This is the mail archive of the
mailing list for the GCC project.
Re: [PATCH] Optimize manual byte swap implementations v3
- From: Richard Guenther <rguenther at suse dot de>
- To: Andreas Krebbel <krebbel at linux dot vnet dot ibm dot com>
- Cc: gcc-patches at gcc dot gnu dot org
- Date: Fri, 5 Jun 2009 11:19:55 +0200 (CEST)
- Subject: Re: [PATCH] Optimize manual byte swap implementations v3
- References: <20090209145520.GA32536@bart> <49931E43.firstname.lastname@example.org> <499414EA.email@example.com> <firstname.lastname@example.org> <email@example.com> <49971B86.firstname.lastname@example.org> <499727DB.email@example.com> <49986FE4.firstname.lastname@example.org> <email@example.com> <49F566D0.firstname.lastname@example.org> <20090605083856.GA6148@bart>
On Fri, 5 Jun 2009, Andreas Krebbel wrote:
> > What is lacking is to have a look at the performance overhead. I would
> > consider the kernel as some kind of worst case scenario and I will try
> > to do some benchmarking on my x86_64 machine with it.

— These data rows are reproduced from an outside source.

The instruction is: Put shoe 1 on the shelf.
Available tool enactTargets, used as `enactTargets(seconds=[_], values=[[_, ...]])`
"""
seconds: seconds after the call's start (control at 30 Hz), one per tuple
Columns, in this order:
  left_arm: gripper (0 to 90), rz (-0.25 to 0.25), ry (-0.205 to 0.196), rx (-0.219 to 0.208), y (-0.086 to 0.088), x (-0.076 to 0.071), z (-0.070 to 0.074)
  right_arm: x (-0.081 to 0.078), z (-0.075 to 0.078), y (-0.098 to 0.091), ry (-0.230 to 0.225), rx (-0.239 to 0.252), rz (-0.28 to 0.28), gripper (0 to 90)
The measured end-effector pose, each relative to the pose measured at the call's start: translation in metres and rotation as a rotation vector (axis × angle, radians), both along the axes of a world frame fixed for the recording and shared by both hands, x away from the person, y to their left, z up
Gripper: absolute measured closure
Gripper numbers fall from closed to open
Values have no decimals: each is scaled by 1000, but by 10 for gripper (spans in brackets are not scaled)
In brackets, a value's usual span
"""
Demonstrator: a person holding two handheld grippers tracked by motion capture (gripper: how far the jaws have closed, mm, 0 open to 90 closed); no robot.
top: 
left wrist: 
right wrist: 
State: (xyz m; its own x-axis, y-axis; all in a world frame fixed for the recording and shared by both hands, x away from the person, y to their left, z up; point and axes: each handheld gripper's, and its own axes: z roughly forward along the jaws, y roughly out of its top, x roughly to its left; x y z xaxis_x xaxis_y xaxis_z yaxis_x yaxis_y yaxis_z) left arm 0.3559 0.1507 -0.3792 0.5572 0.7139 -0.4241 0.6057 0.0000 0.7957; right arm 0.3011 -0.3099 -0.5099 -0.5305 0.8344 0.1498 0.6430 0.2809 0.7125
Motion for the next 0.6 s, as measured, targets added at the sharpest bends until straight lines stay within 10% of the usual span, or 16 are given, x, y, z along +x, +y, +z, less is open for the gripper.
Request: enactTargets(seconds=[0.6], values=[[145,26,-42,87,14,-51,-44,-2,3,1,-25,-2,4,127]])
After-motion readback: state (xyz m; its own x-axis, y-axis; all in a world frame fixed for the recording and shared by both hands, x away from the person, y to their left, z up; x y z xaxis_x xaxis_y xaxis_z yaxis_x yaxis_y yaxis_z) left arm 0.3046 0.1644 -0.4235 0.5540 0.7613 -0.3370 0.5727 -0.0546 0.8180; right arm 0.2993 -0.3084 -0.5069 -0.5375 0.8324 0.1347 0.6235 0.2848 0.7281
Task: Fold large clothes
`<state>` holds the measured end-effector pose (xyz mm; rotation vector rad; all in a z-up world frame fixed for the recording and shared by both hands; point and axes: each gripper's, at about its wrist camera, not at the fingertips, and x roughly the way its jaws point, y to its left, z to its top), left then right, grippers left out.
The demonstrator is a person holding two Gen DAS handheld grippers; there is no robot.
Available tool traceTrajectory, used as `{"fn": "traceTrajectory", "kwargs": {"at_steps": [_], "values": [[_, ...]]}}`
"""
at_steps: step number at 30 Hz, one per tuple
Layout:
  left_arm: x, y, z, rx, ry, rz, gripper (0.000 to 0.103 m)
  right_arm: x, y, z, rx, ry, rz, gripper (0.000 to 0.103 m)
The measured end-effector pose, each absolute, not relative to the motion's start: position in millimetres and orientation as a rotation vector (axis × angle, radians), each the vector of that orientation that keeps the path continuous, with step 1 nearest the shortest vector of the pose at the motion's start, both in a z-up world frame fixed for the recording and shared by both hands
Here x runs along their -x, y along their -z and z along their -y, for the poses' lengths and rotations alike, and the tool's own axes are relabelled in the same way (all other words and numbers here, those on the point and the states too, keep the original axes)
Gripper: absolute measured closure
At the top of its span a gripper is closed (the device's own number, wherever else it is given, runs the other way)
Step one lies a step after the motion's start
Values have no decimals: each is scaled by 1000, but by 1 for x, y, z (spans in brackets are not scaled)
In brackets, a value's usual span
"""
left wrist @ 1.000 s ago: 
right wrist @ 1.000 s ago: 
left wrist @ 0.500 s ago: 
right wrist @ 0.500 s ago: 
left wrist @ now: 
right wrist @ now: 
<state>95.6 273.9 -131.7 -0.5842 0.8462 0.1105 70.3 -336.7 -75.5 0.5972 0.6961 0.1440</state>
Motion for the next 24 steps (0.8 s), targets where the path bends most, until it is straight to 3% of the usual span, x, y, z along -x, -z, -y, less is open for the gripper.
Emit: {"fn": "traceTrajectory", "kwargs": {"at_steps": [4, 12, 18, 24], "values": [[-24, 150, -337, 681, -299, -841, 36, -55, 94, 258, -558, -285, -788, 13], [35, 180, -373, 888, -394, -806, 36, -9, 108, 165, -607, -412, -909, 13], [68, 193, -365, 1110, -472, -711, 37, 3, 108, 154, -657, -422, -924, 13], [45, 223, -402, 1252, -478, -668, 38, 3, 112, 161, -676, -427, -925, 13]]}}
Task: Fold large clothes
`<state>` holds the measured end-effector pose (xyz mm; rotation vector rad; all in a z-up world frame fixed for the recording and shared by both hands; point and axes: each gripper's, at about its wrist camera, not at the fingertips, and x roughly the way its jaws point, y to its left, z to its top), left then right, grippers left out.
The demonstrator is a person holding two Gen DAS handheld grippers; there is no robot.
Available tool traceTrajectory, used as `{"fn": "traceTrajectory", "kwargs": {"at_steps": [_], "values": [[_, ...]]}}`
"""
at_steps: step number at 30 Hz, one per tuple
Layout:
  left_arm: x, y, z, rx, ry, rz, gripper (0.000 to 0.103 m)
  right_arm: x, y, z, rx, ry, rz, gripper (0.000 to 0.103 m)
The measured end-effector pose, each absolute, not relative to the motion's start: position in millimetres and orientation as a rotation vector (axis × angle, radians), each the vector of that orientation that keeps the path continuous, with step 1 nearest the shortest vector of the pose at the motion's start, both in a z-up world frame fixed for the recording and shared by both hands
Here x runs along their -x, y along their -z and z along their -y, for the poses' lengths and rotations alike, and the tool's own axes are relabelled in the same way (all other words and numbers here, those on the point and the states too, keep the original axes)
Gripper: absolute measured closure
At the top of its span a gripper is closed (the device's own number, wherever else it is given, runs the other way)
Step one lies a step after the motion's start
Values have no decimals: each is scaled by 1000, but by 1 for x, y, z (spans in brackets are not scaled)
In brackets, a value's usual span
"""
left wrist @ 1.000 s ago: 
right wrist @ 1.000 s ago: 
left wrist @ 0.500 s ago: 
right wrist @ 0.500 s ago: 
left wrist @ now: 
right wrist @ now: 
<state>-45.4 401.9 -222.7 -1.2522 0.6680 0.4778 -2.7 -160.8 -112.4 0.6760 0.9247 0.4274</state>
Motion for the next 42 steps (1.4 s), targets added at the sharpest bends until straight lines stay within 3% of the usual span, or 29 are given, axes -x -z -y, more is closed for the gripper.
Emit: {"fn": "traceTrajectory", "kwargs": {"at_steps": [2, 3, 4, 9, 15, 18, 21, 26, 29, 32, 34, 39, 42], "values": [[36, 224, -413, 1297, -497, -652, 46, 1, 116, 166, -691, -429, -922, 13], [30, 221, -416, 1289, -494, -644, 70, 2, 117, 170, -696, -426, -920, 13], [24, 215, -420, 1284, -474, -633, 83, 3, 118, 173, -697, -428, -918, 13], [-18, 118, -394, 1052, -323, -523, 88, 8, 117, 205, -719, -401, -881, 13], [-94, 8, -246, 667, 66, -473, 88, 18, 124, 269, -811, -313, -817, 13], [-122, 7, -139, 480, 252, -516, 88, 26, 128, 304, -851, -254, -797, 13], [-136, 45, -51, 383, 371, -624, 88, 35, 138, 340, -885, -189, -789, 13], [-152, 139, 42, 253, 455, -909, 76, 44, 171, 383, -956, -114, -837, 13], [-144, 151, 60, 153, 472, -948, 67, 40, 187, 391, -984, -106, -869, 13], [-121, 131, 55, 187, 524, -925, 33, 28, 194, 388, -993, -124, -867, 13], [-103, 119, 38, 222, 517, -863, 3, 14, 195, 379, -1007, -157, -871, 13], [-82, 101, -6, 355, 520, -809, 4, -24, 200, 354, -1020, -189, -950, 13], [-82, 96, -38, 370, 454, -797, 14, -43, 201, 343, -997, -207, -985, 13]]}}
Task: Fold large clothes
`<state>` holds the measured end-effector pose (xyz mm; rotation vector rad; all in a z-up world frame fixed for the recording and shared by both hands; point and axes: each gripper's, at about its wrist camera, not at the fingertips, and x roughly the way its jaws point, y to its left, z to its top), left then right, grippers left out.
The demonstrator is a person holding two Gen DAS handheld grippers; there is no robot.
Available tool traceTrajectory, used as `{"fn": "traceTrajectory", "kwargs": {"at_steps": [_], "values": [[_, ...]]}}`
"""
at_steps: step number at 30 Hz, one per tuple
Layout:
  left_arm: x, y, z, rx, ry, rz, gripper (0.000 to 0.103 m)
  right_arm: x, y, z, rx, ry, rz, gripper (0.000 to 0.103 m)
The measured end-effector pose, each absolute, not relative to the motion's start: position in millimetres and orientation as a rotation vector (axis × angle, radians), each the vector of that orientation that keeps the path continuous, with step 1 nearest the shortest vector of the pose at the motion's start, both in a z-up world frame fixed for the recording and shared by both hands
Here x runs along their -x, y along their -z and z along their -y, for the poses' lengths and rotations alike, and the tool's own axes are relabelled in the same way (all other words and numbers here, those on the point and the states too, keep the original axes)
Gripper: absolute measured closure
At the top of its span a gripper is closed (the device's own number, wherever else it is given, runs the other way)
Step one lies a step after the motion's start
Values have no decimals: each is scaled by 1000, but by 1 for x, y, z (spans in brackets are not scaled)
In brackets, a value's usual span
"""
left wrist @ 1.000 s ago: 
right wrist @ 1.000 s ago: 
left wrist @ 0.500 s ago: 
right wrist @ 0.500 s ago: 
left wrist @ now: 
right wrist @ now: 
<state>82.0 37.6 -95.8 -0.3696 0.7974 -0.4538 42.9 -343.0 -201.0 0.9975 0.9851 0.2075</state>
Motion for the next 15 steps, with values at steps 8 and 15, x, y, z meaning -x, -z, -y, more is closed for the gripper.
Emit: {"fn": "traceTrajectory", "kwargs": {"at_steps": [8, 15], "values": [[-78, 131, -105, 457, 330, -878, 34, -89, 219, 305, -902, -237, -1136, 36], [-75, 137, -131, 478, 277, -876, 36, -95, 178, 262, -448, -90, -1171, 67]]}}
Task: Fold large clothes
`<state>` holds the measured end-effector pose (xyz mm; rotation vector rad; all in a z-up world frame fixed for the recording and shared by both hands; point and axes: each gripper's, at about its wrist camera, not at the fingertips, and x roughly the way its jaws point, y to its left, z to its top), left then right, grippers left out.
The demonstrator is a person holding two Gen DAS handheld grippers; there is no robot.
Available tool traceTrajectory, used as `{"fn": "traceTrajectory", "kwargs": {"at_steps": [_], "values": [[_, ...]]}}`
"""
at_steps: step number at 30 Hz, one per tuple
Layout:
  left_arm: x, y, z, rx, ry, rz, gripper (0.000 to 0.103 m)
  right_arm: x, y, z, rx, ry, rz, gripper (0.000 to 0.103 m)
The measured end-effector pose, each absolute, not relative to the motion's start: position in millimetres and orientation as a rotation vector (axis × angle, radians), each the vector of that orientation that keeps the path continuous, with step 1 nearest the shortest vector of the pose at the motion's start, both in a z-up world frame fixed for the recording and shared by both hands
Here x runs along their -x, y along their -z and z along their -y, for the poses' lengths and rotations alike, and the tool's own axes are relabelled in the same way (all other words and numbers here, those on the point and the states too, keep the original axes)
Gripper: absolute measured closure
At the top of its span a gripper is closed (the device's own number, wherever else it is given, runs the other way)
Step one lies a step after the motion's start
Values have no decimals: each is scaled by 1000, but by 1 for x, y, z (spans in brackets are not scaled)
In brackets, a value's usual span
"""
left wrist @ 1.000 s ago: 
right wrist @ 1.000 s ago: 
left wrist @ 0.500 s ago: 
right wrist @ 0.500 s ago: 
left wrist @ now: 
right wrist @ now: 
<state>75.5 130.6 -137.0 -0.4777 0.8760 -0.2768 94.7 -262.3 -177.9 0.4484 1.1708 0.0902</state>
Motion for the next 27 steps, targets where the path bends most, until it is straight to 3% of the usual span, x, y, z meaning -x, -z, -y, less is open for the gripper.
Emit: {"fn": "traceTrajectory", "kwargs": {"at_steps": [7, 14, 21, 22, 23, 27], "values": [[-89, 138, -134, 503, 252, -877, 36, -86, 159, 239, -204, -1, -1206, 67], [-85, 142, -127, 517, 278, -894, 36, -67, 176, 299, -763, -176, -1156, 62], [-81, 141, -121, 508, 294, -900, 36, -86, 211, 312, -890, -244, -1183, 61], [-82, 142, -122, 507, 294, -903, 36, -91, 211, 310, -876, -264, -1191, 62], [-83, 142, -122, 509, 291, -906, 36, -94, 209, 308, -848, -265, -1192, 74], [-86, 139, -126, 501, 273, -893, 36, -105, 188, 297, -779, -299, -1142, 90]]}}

> I've built the Linux kernel with -j4 (version 2.6.28) 5 times with and
> without the bswap patch:
> x86_64 Intel Quad Core 9550 8GB 2.83 GHz
> GCC svn revision: 147107
> user system elapsed
> 3602.04 314.83 17:02.93
> 3604.14 314.14 17:01.82
> 3602.02 315.20 17:07.43
> 3603.38 314.94 17:04.00
> 3603.64 314.67 17:03.13
> user system elapsed
> 3619.95 314.29 17:10.17
> 3618.13 316.58 17:11.39
> 3616.37 316.41 17:09.57
> 3619.10 318.04 17:12.32
> 3622.39 316.74 17:15.53
> 3619.19 +0.45%
> In the process 4786 byte swap implementations have been recognized and
> folded. Although the x86 kernel code uses an inline assembly for byte
> swaps the software implementation nevertheless stays visible to
> GCC. So I think this is a valid test also representative for other
> I think the run-time of the pass is dominated by the time needed to
> walk over the ssa statements. I doubt that tweaks in the recognition
> of bswap will buy a lot. Merging it with sincos would help here but
> would cost us the flexibility to move the pass to somewhere else. I
> can certainly do that if this is considered the way to go.
I think this is reasonable overhead, and indeed for kernel compiles
most of the compile-time spent anywhere is walking statements.
I just noticed ...
+ if ((int)TREE_INT_CST_LOW (TYPE_SIZE (lhs_type)) != n->size * BITS_PER_UNIT)
+ return false;
shouldn't this test against TYPE_PRECISION (lhs_type) instead of
For walking speed we are probably not good at CSEing the
repeated checks of gimple_assign_rhs_class (it does a non-inline
table lookup), so you might want to factor that call in find_bswap_1
(and use TYPE_PRECISION in there instead of TYPE_SIZE).
Do you really need TODO_update_ssa?
I suggest you re-post the final version of the patch (there were
some comments from others in the thread).